_Assignment:_ Write out all the data below exactly.

_Information provided:_
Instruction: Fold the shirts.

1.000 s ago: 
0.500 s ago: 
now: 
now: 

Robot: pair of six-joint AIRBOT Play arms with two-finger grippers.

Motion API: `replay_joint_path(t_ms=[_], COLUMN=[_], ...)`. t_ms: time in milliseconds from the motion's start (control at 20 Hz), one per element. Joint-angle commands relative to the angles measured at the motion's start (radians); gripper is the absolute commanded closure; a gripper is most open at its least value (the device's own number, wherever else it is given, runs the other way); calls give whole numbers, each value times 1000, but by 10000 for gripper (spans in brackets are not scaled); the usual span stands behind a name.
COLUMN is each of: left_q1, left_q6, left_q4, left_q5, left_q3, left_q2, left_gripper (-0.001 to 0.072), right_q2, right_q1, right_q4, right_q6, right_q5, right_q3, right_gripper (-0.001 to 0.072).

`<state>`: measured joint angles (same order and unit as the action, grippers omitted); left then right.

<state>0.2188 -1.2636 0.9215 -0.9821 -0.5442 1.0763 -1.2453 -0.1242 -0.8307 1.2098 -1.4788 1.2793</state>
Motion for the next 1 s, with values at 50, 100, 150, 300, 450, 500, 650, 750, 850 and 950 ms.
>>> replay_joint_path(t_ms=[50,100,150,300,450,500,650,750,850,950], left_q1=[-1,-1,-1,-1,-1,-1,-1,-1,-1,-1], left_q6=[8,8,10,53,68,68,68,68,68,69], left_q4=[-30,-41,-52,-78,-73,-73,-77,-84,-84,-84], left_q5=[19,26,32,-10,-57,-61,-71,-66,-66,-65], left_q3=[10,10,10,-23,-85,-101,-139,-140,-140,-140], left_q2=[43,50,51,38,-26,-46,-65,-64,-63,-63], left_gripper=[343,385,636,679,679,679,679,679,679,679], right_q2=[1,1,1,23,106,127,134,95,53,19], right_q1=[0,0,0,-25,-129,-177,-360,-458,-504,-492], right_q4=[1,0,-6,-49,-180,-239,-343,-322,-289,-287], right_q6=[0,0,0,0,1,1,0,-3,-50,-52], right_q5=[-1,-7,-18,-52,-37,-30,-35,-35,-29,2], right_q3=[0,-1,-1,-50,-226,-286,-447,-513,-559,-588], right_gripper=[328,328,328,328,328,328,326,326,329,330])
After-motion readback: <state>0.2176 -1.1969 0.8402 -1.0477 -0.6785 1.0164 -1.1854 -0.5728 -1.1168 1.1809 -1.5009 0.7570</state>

_Result:_
Instruction: Fold the shirts.

1.000 s ago: 
0.500 s ago: 
now: 
now: 

Robot: pair of six-joint AIRBOT Play arms with two-finger grippers.

Motion API: `replay_joint_path(t_ms=[_], COLUMN=[_], ...)`. t_ms: time in milliseconds from the motion's start (control at 20 Hz), one per element. Joint-angle commands relative to the angles measured at the motion's start (radians); gripper is the absolute commanded closure; a gripper is most open at its least value (the device's own number, wherever else it is given, runs the other way); calls give whole numbers, each value times 1000, but by 10000 for gripper (spans in brackets are not scaled); the usual span stands behind a name.
COLUMN is each of: left_q1, left_q6, left_q4, left_q5, left_q3, left_q2, left_gripper (-0.001 to 0.072), right_q2, right_q1, right_q4, right_q6, right_q5, right_q3, right_gripper (-0.001 to 0.072).

`<state>`: measured joint angles (same order and unit as the action, grippers omitted); left then right.

<state>0.2188 -1.2636 0.9215 -0.9821 -0.5442 1.0763 -1.2453 -0.1242 -0.8307 1.2098 -1.4788 1.2793</state>
Motion for the next 1 s, with values at 50, 100, 150, 300, 450, 500, 650, 750, 850 and 950 ms.
>>> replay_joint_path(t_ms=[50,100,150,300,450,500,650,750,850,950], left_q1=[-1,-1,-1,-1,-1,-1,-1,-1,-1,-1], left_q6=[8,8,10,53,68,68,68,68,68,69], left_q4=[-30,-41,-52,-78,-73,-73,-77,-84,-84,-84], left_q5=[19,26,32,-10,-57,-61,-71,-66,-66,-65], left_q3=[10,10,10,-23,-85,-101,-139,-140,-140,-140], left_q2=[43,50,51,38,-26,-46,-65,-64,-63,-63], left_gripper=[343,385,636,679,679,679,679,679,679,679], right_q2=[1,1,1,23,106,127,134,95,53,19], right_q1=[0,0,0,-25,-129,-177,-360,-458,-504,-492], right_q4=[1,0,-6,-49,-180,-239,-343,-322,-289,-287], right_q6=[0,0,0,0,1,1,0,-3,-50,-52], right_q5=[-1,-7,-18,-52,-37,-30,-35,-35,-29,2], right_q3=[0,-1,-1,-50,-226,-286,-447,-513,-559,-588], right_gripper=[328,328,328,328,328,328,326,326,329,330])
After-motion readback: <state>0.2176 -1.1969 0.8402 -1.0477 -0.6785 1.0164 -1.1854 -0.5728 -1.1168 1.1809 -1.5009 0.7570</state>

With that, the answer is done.